Nací enfermo, venía con el cordón al cuello, salí con cesárea y medio ahogado, me llevaron a cuidados intensivos y no vi a mi madre hasta una semana después de haber nacido. Mi madre no tenía leche así que tampoco me dio pecho. Yo no soy madre ni sé ni sabré cuáles son los sentimientos que rodean el acto de dar a luz, ni siquiera soy padre. He escuchado la historia en boca de mi madre cientos de veces aunque siempre me siento un poco fracasado, incapaz de agarrar sus verdaderos sentimientos. Sí siento, aunque quizá sea cosa mía, cierto runrún que impone la necesidad de formar una familia. En Mujer sin hijo, este runrún, o uno muy similar, es motor y contenido.
El runrún es la imposición por parte de la sociedad sobre la mujer para que sea madre. Es un runrún porque no hay una ley escrita, no hay una ordenanza ni bando, nadie formula la imposición, no se habla, suena casi hasta viejuno si uno se pone a hablar de ello, pero está, como el runrún del tráfico en las grandes ciudades, impasible e inevitable día y noche.

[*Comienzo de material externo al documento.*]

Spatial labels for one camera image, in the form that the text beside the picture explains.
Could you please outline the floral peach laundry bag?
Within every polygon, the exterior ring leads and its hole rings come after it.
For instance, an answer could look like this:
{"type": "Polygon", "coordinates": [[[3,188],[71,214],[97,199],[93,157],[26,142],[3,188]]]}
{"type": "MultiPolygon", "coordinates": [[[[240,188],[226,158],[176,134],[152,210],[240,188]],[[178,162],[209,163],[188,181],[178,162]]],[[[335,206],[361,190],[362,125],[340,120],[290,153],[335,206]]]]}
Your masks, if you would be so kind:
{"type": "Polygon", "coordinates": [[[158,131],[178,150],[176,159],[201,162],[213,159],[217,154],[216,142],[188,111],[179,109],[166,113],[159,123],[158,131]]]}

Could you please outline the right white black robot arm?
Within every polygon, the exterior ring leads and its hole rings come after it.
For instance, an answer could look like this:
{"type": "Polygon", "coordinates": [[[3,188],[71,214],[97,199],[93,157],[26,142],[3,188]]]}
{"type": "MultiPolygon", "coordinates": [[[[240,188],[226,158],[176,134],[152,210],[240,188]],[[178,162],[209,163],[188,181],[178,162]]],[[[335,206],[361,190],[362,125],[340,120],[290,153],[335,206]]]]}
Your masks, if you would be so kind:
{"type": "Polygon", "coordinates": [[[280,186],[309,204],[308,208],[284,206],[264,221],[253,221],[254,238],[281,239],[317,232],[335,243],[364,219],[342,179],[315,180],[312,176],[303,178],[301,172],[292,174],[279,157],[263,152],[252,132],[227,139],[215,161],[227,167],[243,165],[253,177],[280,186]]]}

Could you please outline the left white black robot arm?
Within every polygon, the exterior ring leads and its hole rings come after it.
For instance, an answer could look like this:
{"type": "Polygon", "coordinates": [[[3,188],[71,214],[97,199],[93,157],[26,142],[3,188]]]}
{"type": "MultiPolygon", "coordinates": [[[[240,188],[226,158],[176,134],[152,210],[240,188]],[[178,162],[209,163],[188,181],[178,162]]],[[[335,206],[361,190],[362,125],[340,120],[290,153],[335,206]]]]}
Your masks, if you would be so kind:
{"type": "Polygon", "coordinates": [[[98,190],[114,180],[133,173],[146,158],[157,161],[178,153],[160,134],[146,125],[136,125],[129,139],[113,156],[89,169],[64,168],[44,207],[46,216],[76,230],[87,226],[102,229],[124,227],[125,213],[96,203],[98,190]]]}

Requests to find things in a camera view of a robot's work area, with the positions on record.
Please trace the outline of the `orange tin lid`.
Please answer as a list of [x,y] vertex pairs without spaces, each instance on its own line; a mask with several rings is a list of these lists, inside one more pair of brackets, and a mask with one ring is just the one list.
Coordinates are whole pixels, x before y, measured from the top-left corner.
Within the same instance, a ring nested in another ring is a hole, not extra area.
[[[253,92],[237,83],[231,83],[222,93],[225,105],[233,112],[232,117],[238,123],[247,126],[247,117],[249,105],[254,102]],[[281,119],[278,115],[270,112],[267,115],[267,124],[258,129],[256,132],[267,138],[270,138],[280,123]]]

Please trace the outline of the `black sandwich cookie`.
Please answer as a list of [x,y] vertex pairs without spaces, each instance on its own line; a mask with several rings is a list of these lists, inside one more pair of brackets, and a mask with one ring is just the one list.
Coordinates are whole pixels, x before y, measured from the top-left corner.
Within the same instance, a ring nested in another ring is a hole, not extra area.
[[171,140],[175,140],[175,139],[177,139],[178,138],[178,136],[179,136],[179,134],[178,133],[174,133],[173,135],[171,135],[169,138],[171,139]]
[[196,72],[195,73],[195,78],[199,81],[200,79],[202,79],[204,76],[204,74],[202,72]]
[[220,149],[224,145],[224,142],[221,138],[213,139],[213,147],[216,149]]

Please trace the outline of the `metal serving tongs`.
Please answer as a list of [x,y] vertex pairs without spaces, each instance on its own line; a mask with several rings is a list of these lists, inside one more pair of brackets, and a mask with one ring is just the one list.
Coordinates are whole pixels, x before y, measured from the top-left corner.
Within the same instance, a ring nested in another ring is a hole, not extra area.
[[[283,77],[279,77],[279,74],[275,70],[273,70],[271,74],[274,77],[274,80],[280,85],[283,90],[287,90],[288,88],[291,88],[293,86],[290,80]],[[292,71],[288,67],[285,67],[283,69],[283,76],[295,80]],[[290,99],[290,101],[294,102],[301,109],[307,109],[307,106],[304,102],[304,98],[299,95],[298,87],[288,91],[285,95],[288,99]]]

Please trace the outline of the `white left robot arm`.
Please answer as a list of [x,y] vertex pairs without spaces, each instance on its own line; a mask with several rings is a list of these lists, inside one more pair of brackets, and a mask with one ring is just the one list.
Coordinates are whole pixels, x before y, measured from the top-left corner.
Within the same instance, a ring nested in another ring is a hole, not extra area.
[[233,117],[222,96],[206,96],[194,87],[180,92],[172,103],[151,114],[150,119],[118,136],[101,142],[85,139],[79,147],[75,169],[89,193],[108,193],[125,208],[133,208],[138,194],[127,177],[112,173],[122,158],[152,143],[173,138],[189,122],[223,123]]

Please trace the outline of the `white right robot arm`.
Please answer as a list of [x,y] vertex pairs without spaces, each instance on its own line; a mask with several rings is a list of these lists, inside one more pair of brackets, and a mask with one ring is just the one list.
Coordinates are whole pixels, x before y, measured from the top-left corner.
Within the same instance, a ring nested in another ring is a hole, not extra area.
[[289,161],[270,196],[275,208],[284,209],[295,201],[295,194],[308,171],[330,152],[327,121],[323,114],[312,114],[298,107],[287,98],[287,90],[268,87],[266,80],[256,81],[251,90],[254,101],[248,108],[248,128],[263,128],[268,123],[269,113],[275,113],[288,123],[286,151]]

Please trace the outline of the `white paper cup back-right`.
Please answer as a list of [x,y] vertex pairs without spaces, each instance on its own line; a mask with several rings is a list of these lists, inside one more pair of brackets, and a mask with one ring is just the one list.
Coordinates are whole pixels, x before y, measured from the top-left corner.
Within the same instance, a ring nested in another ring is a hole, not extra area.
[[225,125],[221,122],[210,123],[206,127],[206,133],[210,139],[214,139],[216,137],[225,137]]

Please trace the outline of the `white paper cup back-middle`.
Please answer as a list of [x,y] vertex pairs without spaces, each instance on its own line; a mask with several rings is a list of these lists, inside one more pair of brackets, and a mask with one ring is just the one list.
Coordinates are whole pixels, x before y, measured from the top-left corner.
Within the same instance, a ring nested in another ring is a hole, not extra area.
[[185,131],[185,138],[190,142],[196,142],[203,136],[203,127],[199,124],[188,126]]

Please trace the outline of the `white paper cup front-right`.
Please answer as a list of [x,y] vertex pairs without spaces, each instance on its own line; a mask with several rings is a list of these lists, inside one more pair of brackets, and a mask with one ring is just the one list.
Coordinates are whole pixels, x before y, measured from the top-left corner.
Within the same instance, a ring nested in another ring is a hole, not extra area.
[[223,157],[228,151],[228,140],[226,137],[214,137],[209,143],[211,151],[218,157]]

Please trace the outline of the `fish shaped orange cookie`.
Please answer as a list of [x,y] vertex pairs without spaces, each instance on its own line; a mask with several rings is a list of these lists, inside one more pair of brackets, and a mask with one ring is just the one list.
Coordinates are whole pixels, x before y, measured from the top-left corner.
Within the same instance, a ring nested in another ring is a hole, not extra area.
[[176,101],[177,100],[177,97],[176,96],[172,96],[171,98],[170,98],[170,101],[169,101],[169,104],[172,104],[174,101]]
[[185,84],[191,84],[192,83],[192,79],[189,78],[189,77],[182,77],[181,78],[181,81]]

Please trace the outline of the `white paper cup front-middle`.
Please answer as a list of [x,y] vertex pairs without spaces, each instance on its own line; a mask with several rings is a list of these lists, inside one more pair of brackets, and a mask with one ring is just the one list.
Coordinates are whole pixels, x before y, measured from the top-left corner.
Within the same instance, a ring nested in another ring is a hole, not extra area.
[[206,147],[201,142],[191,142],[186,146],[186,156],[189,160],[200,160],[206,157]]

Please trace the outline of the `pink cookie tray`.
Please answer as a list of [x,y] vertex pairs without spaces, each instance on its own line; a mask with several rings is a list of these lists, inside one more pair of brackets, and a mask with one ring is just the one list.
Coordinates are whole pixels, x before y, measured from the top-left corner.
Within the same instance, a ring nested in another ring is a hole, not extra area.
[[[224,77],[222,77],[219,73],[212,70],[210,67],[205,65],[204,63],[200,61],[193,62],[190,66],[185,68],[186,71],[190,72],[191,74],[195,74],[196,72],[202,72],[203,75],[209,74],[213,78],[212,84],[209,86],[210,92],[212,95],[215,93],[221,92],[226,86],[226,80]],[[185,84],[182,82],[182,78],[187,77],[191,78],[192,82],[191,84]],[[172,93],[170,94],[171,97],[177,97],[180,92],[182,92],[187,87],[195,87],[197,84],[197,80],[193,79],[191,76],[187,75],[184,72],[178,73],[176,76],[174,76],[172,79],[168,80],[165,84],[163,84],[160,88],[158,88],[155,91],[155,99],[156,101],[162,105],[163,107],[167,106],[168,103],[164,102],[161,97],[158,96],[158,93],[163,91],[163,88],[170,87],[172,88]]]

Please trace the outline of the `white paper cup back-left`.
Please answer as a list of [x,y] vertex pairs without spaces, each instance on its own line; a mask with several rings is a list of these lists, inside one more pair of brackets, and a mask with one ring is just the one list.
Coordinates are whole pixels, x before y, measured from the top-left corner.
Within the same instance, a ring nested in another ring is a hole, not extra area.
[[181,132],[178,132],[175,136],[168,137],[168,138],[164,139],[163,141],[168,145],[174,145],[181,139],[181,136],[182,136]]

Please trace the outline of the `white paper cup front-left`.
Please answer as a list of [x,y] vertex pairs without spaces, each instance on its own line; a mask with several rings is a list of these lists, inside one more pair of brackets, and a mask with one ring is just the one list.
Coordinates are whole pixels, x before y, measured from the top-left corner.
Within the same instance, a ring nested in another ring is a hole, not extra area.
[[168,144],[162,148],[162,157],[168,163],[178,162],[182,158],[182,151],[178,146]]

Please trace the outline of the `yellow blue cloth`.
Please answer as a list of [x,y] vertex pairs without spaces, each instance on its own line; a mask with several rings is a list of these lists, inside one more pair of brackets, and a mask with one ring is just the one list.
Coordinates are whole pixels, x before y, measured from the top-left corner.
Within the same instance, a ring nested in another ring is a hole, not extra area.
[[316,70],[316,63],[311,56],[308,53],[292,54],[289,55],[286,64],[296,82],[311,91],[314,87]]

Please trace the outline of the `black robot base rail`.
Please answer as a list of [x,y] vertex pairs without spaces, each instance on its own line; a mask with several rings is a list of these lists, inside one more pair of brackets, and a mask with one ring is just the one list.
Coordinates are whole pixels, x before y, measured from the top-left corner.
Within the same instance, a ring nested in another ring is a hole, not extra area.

En Mujer sin hijo Jenn Díaz coloca esta imposición social como ley de Estado. Crea una sociedad distópica donde por ley las mujeres tienen que tener hijos para repoblar la Nación tras una gran guerra. Pero a diferencia de otras novelas con sociedades distópicas como Kallocaína o 1984 o Un mundo feliz donde el Estado y sus características son omnipresentes, invaden la mente del lector, aquí todo toca de segunda mano. Ese Estado opresor que impone la maternidad a las mujeres aparece al fondo, mientras la trama pasa en un plano casi realista. Si no fuera por alguna referencia al Estado, de vez en cuando, pensaríamos que leemos una novela sobre España, diciembre, 2013. Así, la imposición de la maternidad en Mujer sin hijo se parece al runrún de la imposición de la maternidad en nuestra sociedad, planea sobre sus personajes pero no invade la escena, sentimos su presencia a través de sus personajes, no como descripción de un nuevo Mundo sino como aceptación (y el peligro de lo que se da por hecho, lo que no se discute, lo obvio), sentimos su presión silenciosa.
Tres mujeres. Tres: Rita, Julia y Mónica. Tres mujeres cuyas vidas se entrelazan debido a la maternidad. Tres mujeres casi tipo, casi símbolo sin caer en la simbología. Rita, o la madre que no quiere/puede tener hijos, (y ojo: la dialéctica del querer-poder como forma de construir un personaje, ese no saber, no tenerlo claro como pilar, interesante), Julia, o la madre que muere para/por dar vida, o la aceptación de la maternidad al límite, pese al conocimiento de los riesgos la imposición o el deseo (¿cuáles serían las diferencias?) es más fuerte, y Mónica, o la madre que pierde al hijo y no sabe/puede continuar sin él.
En cambio, Rita siente cierto alivio cuando la madre sobrevive al hijo con la palabra, lo trae al presente. Está tranquila cuando Ariel es solo Ariel. Pasan toda la tarde hablando de la vida, la enfermedad, la muerte y la ausencia del niño. Se nota que Mónica ha pensado mucho sobre ello: tiene su dolor controlado, casi domado. Sabe todas las respuestas porque se ha hecho todas las preguntas, pero hay algo que no puede controlar: echar tanto de menos a su hijo.
Jenn Díaz sitúa a sus tres mujeres en compartimentos estancos, en situaciones sin salida de donde no se puede escapar: Rita como transgresora de la Ley, Julia ante la muerte y Mónica en medio de una pérdida que no se soluciona con el reemplazo de un nuevo embarazo, como ninguna pérdida, claro. Asistimos pues, al relato de un intento por sobrevivir, de escapar, la épica del fracaso, casi como heroínas de tragedia griega, plantándole frente a los Dioses (Estado, runrún social), abocadas a sucumbir.
Mujer sin hijo. Tres mujeres. Tres historias. (Tres hombres también, hombres que sí, ellos sí, logran escapar, en contraposición). Rita, Julia y Mónica. Tres. La madre, ¿el hijo? y el espíritu, lo inasible pero presente, lo que merodea, la imposición, el runrún.